* WHAT YOU WILL DO *
Retype word for word the stretch of entries below from the line that has "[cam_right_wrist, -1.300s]" through the line that has "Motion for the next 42", and omit the pictures.

##### THE INPUT

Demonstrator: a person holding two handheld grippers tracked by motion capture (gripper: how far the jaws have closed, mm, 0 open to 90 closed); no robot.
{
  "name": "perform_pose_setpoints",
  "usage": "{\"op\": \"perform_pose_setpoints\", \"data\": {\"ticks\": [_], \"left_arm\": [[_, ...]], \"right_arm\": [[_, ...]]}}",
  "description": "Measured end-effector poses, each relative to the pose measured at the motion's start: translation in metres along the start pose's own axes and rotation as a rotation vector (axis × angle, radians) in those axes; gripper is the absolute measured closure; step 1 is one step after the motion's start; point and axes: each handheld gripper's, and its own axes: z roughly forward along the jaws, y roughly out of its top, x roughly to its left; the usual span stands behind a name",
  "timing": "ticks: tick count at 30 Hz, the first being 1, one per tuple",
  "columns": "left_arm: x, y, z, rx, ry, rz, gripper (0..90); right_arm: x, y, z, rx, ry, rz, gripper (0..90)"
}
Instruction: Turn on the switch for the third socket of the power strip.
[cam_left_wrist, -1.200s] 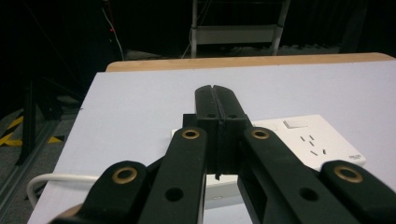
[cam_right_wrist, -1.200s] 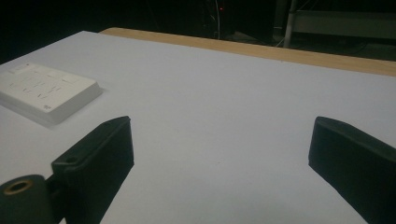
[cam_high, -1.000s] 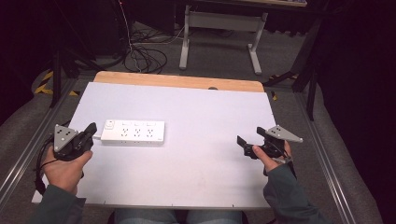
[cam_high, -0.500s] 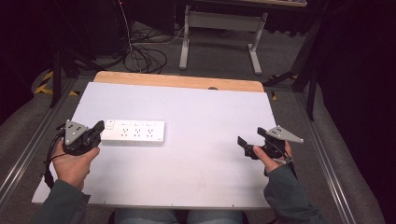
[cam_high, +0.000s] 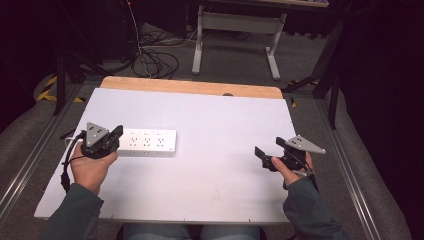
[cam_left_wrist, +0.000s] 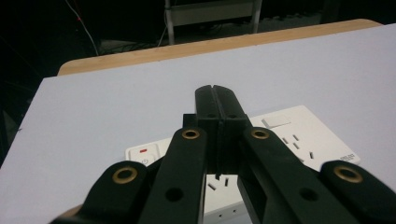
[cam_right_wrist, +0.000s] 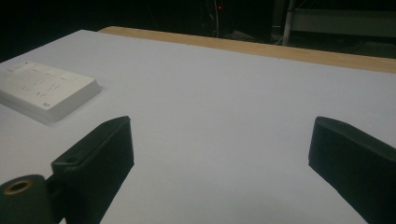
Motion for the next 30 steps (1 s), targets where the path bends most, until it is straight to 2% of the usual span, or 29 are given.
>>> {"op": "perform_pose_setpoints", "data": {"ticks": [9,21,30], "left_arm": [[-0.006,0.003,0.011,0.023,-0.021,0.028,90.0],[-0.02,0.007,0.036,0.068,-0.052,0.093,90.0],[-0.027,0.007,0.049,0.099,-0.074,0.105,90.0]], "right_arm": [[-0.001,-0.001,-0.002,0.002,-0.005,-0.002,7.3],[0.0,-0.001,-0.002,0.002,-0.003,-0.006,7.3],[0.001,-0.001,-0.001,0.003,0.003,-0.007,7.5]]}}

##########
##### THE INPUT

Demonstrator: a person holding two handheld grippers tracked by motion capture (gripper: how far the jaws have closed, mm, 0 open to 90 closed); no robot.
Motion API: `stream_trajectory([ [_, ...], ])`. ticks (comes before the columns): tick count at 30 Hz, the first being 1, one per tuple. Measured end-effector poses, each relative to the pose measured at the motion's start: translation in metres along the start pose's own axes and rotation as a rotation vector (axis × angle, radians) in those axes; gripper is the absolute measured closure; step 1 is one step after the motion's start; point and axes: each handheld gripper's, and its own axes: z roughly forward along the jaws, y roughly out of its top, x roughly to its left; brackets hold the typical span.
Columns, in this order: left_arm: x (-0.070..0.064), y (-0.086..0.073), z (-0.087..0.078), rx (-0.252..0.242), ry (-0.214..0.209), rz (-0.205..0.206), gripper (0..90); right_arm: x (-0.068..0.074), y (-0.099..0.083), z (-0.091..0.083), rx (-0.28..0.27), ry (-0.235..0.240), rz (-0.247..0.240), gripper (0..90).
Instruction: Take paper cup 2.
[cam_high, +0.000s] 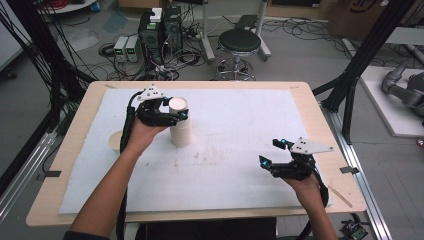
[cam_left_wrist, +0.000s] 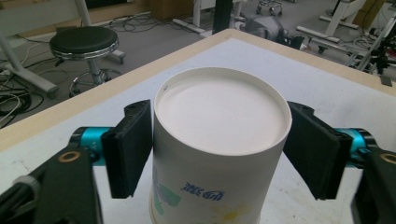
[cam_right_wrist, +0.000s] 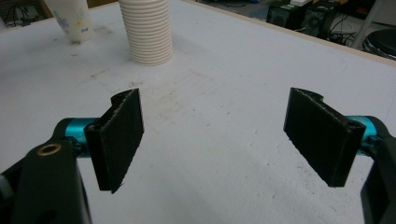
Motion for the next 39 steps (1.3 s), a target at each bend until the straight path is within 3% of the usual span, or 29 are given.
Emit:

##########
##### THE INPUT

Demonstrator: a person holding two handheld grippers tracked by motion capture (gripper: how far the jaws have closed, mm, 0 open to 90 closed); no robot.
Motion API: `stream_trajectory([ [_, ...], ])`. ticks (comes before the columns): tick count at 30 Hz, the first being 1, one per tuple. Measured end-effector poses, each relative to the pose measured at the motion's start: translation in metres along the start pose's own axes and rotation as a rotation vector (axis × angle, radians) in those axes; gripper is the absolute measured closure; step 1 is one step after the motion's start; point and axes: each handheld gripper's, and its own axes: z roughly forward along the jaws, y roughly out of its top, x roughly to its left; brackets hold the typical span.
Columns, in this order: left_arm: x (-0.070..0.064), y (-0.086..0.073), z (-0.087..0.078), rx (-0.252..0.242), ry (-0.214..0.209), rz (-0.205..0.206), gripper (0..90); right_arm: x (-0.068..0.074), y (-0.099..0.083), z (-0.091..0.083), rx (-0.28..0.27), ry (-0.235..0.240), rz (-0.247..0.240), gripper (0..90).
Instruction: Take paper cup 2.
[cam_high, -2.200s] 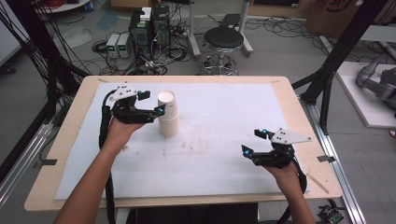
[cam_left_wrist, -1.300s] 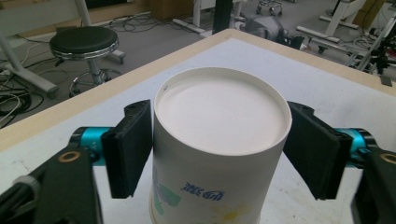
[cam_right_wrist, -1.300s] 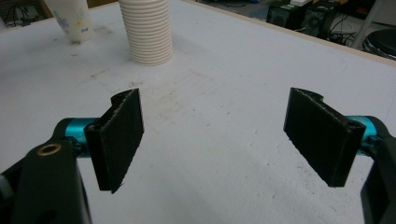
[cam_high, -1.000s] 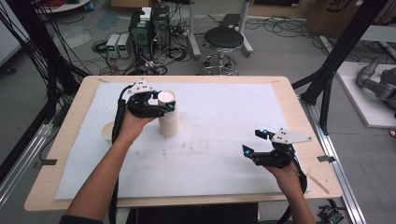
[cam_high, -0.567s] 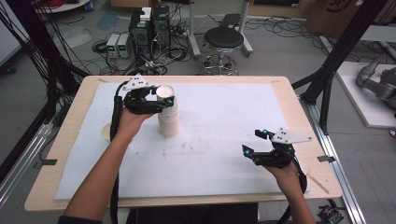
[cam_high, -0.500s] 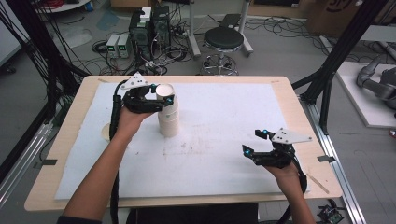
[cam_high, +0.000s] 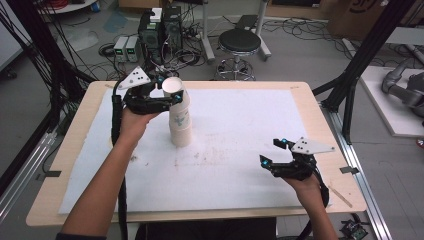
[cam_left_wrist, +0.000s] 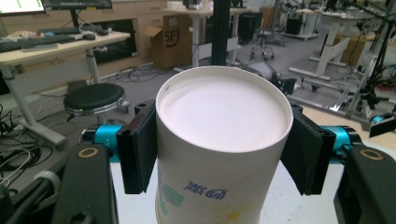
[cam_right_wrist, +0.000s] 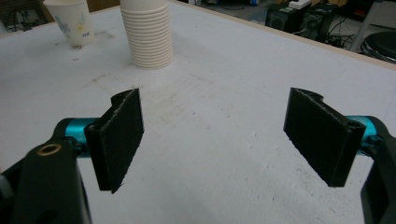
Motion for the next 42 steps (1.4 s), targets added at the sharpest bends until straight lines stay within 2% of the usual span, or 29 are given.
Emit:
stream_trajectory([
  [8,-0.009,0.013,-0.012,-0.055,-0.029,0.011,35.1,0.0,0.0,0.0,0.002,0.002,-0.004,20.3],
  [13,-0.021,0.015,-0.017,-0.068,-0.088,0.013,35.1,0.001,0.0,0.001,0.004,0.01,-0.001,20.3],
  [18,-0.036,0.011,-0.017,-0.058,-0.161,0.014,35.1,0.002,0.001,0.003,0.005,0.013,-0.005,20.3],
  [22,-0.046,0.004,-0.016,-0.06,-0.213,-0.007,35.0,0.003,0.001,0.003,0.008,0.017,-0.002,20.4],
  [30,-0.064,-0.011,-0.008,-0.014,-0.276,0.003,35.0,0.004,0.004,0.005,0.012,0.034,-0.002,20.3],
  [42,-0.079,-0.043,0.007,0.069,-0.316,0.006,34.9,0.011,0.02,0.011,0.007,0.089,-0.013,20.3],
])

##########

* COMPLETED TASK *
[cam_right_wrist, -1.300s] 
[cam_high, -1.000s] 
[cam_high, -0.567s] 
[cam_high, -0.500s] 
[cam_high, +0.000s] 
[cam_left_wrist, +0.000s] 
[cam_right_wrist, +0.000s] 
Motion for the next 42 steps (1.4 s), targets added at the sharpest bends until straight lines stay within 2% of the usual span, or 29 are given.

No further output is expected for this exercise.